I had my hand on Jane’s waist, following her helplessly as she walked to the steel table. I tried to help as she climbed up onto it, but she ignored me. Worse than ignored me—she moved as though I wasn’t there at all.

My face was wet, but I didn’t know whether it was tears or blood. Probably both.

“Jane,” I whispered. “What’s going on? Are you okay?”

She sat on the table, her legs stretched in front of her. I noticed a huge black bulge in her right leg just above the knee. Her bone was broken, but she’d been walking on it. Her injured hand was tugging at her ear, and her eyes stared blankly ahead.

I held her hand, but she didn’t acknowledge it.

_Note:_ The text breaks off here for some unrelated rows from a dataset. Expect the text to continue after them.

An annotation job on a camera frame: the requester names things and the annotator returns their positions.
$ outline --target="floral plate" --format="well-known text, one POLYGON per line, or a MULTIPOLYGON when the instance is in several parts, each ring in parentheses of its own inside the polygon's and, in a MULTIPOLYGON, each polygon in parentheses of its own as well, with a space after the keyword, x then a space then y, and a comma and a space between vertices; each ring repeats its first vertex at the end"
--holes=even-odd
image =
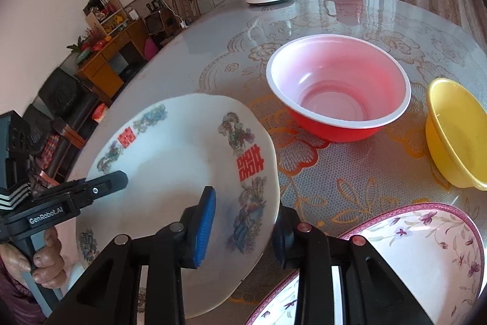
POLYGON ((206 94, 156 103, 113 136, 87 179, 116 170, 128 175, 127 188, 76 220, 83 266, 120 233, 139 238, 179 220, 211 185, 217 207, 206 259, 197 270, 182 270, 186 318, 225 301, 261 257, 279 209, 276 153, 253 113, 234 99, 206 94))
MULTIPOLYGON (((370 241, 435 325, 463 321, 484 278, 482 239, 468 215, 446 204, 420 203, 372 218, 340 238, 356 234, 370 241)), ((335 290, 339 278, 333 275, 335 290)), ((294 325, 298 284, 296 271, 259 304, 245 325, 294 325)))

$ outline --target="yellow bowl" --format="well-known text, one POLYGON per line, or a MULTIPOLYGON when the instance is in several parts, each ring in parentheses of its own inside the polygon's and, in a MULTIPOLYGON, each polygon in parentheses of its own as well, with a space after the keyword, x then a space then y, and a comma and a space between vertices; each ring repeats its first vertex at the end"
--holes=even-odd
POLYGON ((450 79, 434 79, 426 94, 429 152, 457 188, 487 190, 487 114, 475 97, 450 79))

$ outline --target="hand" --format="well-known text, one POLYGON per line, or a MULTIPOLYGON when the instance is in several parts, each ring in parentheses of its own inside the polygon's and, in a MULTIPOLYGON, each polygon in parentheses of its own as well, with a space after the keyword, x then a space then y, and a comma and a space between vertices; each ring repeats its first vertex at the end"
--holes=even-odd
MULTIPOLYGON (((33 257, 38 267, 32 273, 36 283, 45 288, 60 288, 67 280, 64 271, 64 259, 61 257, 61 242, 55 228, 47 229, 44 234, 46 246, 33 257)), ((11 244, 0 244, 0 257, 7 271, 22 285, 27 287, 21 272, 31 271, 31 265, 25 256, 11 244)))

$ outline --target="round table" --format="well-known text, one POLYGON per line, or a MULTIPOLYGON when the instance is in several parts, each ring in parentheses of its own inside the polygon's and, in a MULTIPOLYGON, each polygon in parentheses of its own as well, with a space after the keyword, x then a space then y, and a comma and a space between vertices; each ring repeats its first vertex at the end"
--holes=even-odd
MULTIPOLYGON (((416 6, 397 0, 291 0, 249 7, 245 0, 228 0, 177 36, 127 86, 87 142, 71 178, 86 176, 117 129, 150 104, 192 92, 221 94, 246 104, 271 135, 283 204, 326 234, 338 236, 395 207, 436 201, 464 210, 485 241, 485 193, 452 186, 428 152, 425 93, 438 76, 460 82, 487 106, 484 52, 460 27, 416 6), (277 48, 313 34, 355 36, 391 54, 411 80, 405 114, 356 143, 330 143, 301 129, 271 93, 265 68, 277 48)), ((229 301, 188 323, 244 323, 284 276, 266 252, 229 301)))

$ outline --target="red bowl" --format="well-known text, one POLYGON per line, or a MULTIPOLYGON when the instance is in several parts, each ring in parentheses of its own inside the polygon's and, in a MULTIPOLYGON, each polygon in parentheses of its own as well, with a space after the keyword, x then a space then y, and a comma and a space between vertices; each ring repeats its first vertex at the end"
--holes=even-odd
POLYGON ((343 35, 313 35, 279 48, 267 81, 294 119, 332 142, 359 141, 399 118, 411 85, 382 49, 343 35))

“What is wrong with you?” I shouted. “I’m trying to help!”

She tugged at her ear again, and this time it came off in her hand. There were lights behind it, and metal.

Where her skull should be. Metal and lights.

Jane pulled a cable from the computer and plugged it into her head.

I stumbled backward.

No. No, no, no.

The computer lit up and lines of text began appearing one at a time on the screen. EMERGENCY DAMAGE REPORT AUTO RETRIEVE MODE MODEL: JANE 117C SEARCHING FOR DAMAGE… DAMAGE CODES: WA 24584 MG 58348 OC 32111…

The numbers went on and on. Dozens, then hundreds.

I stared at her.

“Jane.” The word was barely audible.

Her lips didn’t move, but she spoke. It wasn’t her voice.

“You shouldn’t be here.”

Chapter Sixteen

I ran.

I scrambled back down the hallway, struggling to balance as my hip kept trying to give way. I was terrified that the door wouldn’t unlock for me, but the knob turned without a noise. I threw it open and charged outside, finally collapsing on the grass by the track.

I curled into a ball, the pain of my chest and leg and arm all overwhelming now. But worse was my heart, which felt like it had been ripped from my body and run through a shredder.

Model: Jane 117C

Jane had a model number. She was a… I had no idea.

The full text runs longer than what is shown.